## REQUIREMENT
Filter the entries below down to the lines that hold "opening".

Data entries
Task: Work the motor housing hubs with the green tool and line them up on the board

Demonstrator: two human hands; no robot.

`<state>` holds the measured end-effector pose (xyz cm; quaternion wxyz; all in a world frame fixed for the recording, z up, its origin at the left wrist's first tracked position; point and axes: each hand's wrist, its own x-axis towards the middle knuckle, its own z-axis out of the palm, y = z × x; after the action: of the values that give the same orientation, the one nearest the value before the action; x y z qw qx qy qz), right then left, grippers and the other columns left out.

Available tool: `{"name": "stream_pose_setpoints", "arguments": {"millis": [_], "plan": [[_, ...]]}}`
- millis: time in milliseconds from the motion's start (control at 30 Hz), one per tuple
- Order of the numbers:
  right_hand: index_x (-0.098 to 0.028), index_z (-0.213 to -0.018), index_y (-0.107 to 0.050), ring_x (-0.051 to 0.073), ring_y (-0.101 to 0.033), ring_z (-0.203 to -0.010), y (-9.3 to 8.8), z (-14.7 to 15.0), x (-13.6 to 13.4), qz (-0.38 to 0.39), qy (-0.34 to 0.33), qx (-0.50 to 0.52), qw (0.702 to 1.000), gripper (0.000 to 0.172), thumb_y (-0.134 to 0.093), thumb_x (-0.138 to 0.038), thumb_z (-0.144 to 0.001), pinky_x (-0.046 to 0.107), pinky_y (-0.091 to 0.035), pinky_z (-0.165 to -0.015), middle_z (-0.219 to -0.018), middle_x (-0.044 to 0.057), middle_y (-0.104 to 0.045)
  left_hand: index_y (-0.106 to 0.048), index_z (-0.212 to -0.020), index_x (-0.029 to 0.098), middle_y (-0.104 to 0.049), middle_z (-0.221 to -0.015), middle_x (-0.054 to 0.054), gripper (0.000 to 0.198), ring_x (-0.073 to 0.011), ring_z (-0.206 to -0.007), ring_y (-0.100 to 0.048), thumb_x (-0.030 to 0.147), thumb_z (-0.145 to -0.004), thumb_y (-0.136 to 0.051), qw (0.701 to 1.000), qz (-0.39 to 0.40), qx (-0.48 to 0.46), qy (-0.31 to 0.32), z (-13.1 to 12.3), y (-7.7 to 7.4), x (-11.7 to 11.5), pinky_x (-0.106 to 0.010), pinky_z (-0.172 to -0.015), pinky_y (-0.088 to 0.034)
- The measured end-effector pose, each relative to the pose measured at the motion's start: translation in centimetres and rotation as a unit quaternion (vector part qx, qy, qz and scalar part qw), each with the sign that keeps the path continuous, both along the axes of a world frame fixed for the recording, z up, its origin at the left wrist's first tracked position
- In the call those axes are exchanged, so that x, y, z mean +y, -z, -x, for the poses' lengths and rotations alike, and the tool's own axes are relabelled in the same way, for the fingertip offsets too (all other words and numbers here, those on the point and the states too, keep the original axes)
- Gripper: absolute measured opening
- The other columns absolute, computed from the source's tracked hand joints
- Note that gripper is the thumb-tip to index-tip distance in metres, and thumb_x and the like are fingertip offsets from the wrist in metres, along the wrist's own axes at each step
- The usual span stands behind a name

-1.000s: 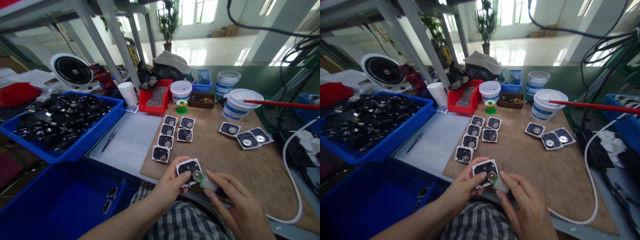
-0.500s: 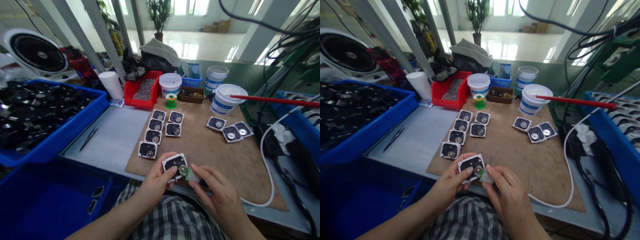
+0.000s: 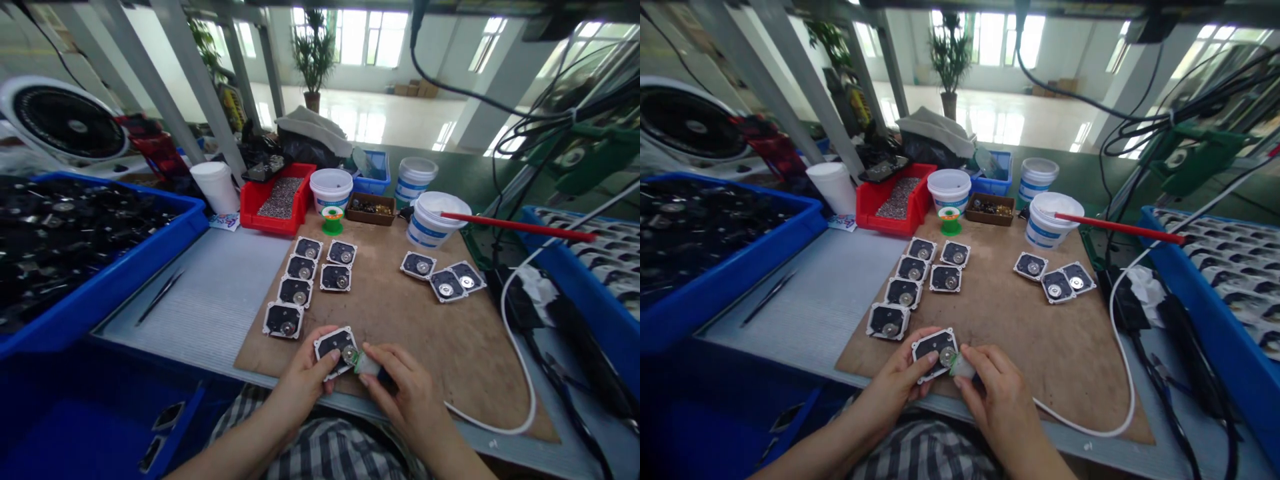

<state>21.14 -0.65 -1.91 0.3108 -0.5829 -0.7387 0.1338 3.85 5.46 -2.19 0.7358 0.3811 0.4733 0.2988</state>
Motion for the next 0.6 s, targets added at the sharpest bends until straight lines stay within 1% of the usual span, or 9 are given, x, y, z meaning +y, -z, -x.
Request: {"name": "stream_pose_setpoints", "arguments": {"millis": [67, 133, 167, 233, 300, 367, 467, 533, 600], "plan": [[-0.019, -0.12, -0.05, 0.015, -0.058, -0.093, -0.6, -1.8, 1.5, -0.007, 0.029, -0.041, 0.999, 0.031, -0.048, -0.034, -0.093, 0.025, -0.051, -0.08, -0.103, 0.007, -0.058, -0.045, -0.115, 0.021, -0.054, -0.08, 0.002, 0.046, -0.0041, -0.047, -0.04, 0.038, -0.076, -0.062, 0.999, -0.016, 0.015, 0.025, -0.2, -0.2, 0.9, -0.016, -0.043, -0.028], [-0.015, -0.125, -0.046, 0.022, -0.058, -0.095, -1.2, -4.5, 3.8, -0.016, 0.097, -0.097, 0.99, 0.044, -0.053, -0.039, -0.089, 0.034, -0.051, -0.079, -0.106, 0.012, -0.056, -0.045, -0.115, 0.022, -0.053, -0.08, 0.003, 0.041, -0.0039, -0.047, -0.041, 0.031, -0.078, -0.059, 0.997, -0.043, 0.048, 0.052, -0.3, -0.5, 2.1, -0.016, -0.042, -0.026], [-0.01, -0.123, -0.047, 0.028, -0.057, -0.093, -1.6, -6.0, 5.2, -0.025, 0.143, -0.13, 0.981, 0.048, -0.055, -0.04, -0.087, 0.04, -0.051, -0.076, -0.105, 0.016, -0.054, -0.046, -0.115, 0.022, -0.052, -0.077, 0.003, 0.04, -0.0041, -0.047, -0.042, 0.028, -0.078, -0.057, 0.995, -0.056, 0.064, 0.059, -0.4, -0.6, 2.8, -0.015, -0.042, -0.026], [-0.008, -0.115, -0.053, 0.035, -0.058, -0.083, -2.0, -9.0, 7.9, -0.015, 0.204, -0.2, 0.958, 0.041, -0.053, -0.036, -0.086, 0.048, -0.05, -0.063, -0.103, 0.021, -0.053, -0.048, -0.115, 0.022, -0.05, -0.07, 0.005, 0.038, -0.0049, -0.047, -0.041, 0.023, -0.078, -0.056, 0.992, -0.075, 0.083, 0.057, -0.6, -0.7, 4.0, -0.015, -0.042, -0.027], [-0.01, -0.103, -0.059, 0.036, -0.059, -0.076, -2.1, -11.3, 10.2, -0.001, 0.206, -0.258, 0.944, 0.029, -0.054, -0.03, -0.083, 0.045, -0.047, -0.057, -0.1, 0.02, -0.054, -0.047, -0.118, 0.02, -0.047, -0.063, 0.006, 0.041, -0.0054, -0.046, -0.039, 0.021, -0.078, -0.056, 0.991, -0.086, 0.095, 0.038, -0.8, -0.5, 4.9, -0.015, -0.042, -0.026], [-0.011, -0.097, -0.06, 0.035, -0.06, -0.073, -1.8, -12.7, 11.6, 0.007, 0.184, -0.297, 0.937, 0.023, -0.055, -0.026, -0.08, 0.042, -0.045, -0.055, -0.097, 0.019, -0.056, -0.041, -0.124, 0.02, -0.05, -0.067, 0.004, 0.049, -0.0058, -0.047, -0.04, 0.023, -0.078, -0.056, 0.991, -0.092, 0.1, 0.011, -1.0, -0.4, 5.2, -0.016, -0.043, -0.027], [-0.013, -0.097, -0.059, 0.034, -0.061, -0.075, -1.3, -13.4, 12.2, 0.0, 0.15, -0.317, 0.936, 0.021, -0.053, -0.025, -0.08, 0.04, -0.046, -0.057, -0.095, 0.017, -0.059, -0.027, -0.136, 0.022, -0.055, -0.1, -0.005, 0.064, -0.0084, -0.063, -0.051, 0.03, -0.079, -0.055, 0.991, -0.098, 0.081, -0.032, -1.1, -0.4, 4.2, -0.017, -0.049, -0.036], [-0.016, -0.096, -0.058, 0.032, -0.062, -0.079, -1.4, -13.3, 11.9, -0.014, 0.128, -0.312, 0.941, 0.02, -0.05, -0.027, -0.082, 0.039, -0.047, -0.06, -0.095, 0.016, -0.061, -0.018, -0.141, 0.023, -0.05, -0.116, -0.009, 0.074, -0.0119, -0.079, -0.055, 0.035, -0.078, -0.056, 0.993, -0.104, 0.043, -0.046, -1.0, -0.4, 2.8, -0.021, -0.062, -0.044], [-0.018, -0.096, -0.058, 0.031, -0.062, -0.079, -1.7, -13.0, 11.1, -0.03, 0.108, -0.304, 0.946, 0.021, -0.046, -0.03, -0.084, 0.039, -0.047, -0.062, -0.094, 0.015, -0.063, -0.011, -0.143, 0.023, -0.044, -0.128, -0.012, 0.084, -0.0166, -0.098, -0.054, 0.038, -0.076, -0.059, 0.991, -0.127, 0.007, -0.052, -0.7, -0.3, 1.1, -0.026, -0.078, -0.044]]}}
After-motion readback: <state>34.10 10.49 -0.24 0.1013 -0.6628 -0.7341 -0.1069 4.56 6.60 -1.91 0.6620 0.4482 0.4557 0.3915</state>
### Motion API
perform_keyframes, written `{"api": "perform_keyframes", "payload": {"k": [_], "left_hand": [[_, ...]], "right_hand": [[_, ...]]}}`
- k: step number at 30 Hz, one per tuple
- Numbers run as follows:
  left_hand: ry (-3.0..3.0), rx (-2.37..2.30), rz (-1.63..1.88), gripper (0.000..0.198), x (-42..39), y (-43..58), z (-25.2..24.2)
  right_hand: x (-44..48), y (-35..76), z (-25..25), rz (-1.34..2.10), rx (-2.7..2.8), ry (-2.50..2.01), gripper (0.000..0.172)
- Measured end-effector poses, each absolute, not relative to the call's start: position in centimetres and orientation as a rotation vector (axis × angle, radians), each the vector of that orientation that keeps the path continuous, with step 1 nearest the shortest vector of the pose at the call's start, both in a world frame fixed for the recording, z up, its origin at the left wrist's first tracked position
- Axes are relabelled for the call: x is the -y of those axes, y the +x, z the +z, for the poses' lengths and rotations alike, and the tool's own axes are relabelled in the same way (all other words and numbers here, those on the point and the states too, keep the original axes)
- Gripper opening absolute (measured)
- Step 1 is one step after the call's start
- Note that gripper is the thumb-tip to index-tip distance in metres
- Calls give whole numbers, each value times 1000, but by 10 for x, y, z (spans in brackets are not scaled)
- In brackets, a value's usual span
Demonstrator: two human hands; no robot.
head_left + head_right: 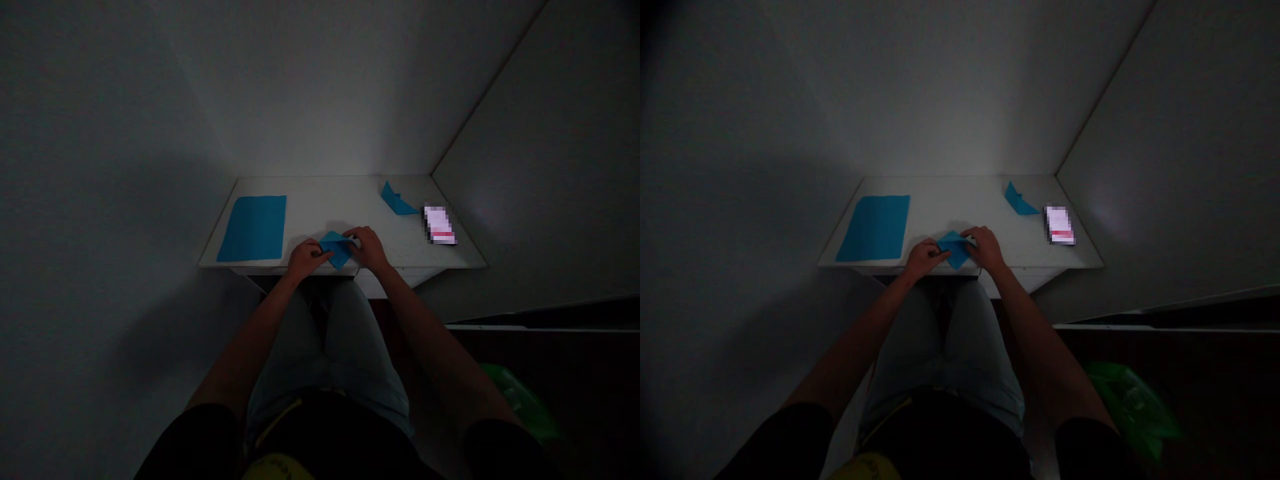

## EXERCISE RESPONSE
- Gripper: absolute measured opening
- Gripper opening absolute (measured)

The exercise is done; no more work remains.